Activity:
Given the records that follow, return each one verbatim.
BEGIN The data
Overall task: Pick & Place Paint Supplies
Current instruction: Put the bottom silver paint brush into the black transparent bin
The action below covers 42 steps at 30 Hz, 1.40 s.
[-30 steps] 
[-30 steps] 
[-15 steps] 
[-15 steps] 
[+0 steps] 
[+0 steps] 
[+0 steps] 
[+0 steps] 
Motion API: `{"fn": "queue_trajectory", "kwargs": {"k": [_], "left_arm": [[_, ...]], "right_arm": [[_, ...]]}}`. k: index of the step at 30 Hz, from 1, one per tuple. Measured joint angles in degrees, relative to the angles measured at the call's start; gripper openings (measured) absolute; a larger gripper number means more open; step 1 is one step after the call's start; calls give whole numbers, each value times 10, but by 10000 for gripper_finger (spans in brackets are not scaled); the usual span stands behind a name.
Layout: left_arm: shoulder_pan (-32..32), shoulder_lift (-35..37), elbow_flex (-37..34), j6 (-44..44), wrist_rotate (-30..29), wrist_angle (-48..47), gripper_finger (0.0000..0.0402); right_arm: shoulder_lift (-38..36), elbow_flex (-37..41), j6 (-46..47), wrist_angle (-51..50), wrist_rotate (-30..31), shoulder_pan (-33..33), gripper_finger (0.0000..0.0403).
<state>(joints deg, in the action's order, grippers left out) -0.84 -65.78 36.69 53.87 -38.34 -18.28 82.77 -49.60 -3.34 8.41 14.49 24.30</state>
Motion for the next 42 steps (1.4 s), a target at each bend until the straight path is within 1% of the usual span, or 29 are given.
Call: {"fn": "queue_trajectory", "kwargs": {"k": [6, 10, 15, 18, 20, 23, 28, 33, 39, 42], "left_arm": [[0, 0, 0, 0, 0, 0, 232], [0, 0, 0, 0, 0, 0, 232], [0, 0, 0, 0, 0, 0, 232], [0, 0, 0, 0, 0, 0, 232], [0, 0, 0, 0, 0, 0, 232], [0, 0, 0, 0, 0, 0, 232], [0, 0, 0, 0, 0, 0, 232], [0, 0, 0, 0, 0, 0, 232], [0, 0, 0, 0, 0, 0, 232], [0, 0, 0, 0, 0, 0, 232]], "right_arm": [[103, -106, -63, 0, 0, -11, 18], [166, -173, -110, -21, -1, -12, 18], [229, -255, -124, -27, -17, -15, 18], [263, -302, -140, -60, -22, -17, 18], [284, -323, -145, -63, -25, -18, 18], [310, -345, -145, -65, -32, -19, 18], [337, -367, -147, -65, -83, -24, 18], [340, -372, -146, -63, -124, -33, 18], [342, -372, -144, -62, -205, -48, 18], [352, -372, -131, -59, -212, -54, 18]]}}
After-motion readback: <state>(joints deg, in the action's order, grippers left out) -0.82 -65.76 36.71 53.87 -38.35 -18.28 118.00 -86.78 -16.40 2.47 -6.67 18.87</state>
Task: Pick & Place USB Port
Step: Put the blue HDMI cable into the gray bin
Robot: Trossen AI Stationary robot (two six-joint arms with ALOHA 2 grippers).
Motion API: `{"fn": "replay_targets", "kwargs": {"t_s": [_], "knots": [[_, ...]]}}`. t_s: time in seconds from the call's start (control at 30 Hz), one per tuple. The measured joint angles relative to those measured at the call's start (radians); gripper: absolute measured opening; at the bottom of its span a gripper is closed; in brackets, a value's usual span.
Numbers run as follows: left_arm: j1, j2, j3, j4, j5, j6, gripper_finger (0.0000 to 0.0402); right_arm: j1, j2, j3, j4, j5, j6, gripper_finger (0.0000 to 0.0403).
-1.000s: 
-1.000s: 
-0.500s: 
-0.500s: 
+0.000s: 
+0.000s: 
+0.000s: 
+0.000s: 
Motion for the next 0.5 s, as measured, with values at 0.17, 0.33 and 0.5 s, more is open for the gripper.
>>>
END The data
The completed task:
Overall task: Pick & Place Paint Supplies
Current instruction: Put the bottom silver paint brush into the black transparent bin
The action below covers 42 steps at 30 Hz, 1.40 s.
[-30 steps] 
[-30 steps] 
[-15 steps] 
[-15 steps] 
[+0 steps] 
[+0 steps] 
[+0 steps] 
[+0 steps] 
Motion API: `{"fn": "queue_trajectory", "kwargs": {"k": [_], "left_arm": [[_, ...]], "right_arm": [[_, ...]]}}`. k: index of the step at 30 Hz, from 1, one per tuple. Measured joint angles in degrees, relative to the angles measured at the call's start; gripper openings (measured) absolute; a larger gripper number means more open; step 1 is one step after the call's start; calls give whole numbers, each value times 10, but by 10000 for gripper_finger (spans in brackets are not scaled); the usual span stands behind a name.
Layout: left_arm: shoulder_pan (-32..32), shoulder_lift (-35..37), elbow_flex (-37..34), j6 (-44..44), wrist_rotate (-30..29), wrist_angle (-48..47), gripper_finger (0.0000..0.0402); right_arm: shoulder_lift (-38..36), elbow_flex (-37..41), j6 (-46..47), wrist_angle (-51..50), wrist_rotate (-30..31), shoulder_pan (-33..33), gripper_finger (0.0000..0.0403).
<state>(joints deg, in the action's order, grippers left out) -0.84 -65.78 36.69 53.87 -38.34 -18.28 82.77 -49.60 -3.34 8.41 14.49 24.30</state>
Motion for the next 42 steps (1.4 s), a target at each bend until the straight path is within 1% of the usual span, or 29 are given.
Call: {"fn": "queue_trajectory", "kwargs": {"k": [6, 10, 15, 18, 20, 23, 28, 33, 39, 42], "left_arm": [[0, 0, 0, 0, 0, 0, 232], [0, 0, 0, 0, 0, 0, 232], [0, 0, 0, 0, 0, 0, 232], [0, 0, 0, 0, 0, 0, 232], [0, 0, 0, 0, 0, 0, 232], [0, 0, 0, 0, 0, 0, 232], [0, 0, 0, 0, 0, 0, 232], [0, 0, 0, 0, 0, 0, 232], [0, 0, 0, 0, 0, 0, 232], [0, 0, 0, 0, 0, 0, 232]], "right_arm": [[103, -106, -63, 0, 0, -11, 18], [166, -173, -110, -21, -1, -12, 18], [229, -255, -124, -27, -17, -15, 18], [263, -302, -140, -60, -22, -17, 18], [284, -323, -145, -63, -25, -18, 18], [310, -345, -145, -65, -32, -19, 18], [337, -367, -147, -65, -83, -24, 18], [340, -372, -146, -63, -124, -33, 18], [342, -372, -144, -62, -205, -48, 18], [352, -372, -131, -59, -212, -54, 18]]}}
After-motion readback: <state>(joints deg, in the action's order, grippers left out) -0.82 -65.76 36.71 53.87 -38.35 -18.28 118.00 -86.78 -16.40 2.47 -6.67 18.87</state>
Task: Pick & Place USB Port
Step: Put the blue HDMI cable into the gray bin
Robot: Trossen AI Stationary robot (two six-joint arms with ALOHA 2 grippers).
Motion API: `{"fn": "replay_targets", "kwargs": {"t_s": [_], "knots": [[_, ...]]}}`. t_s: time in seconds from the call's start (control at 30 Hz), one per tuple. The measured joint angles relative to those measured at the call's start (radians); gripper: absolute measured opening; at the bottom of its span a gripper is closed; in brackets, a value's usual span.
Numbers run as follows: left_arm: j1, j2, j3, j4, j5, j6, gripper_finger (0.0000 to 0.0402); right_arm: j1, j2, j3, j4, j5, j6, gripper_finger (0.0000 to 0.0403).
-1.000s: 
-1.000s: 
-0.500s: 
-0.500s: 
+0.000s: 
+0.000s: 
+0.000s: 
+0.000s: 
Motion for the next 0.5 s, as measured, with values at 0.17, 0.33 and 0.5 s, more is open for the gripper.
>>>

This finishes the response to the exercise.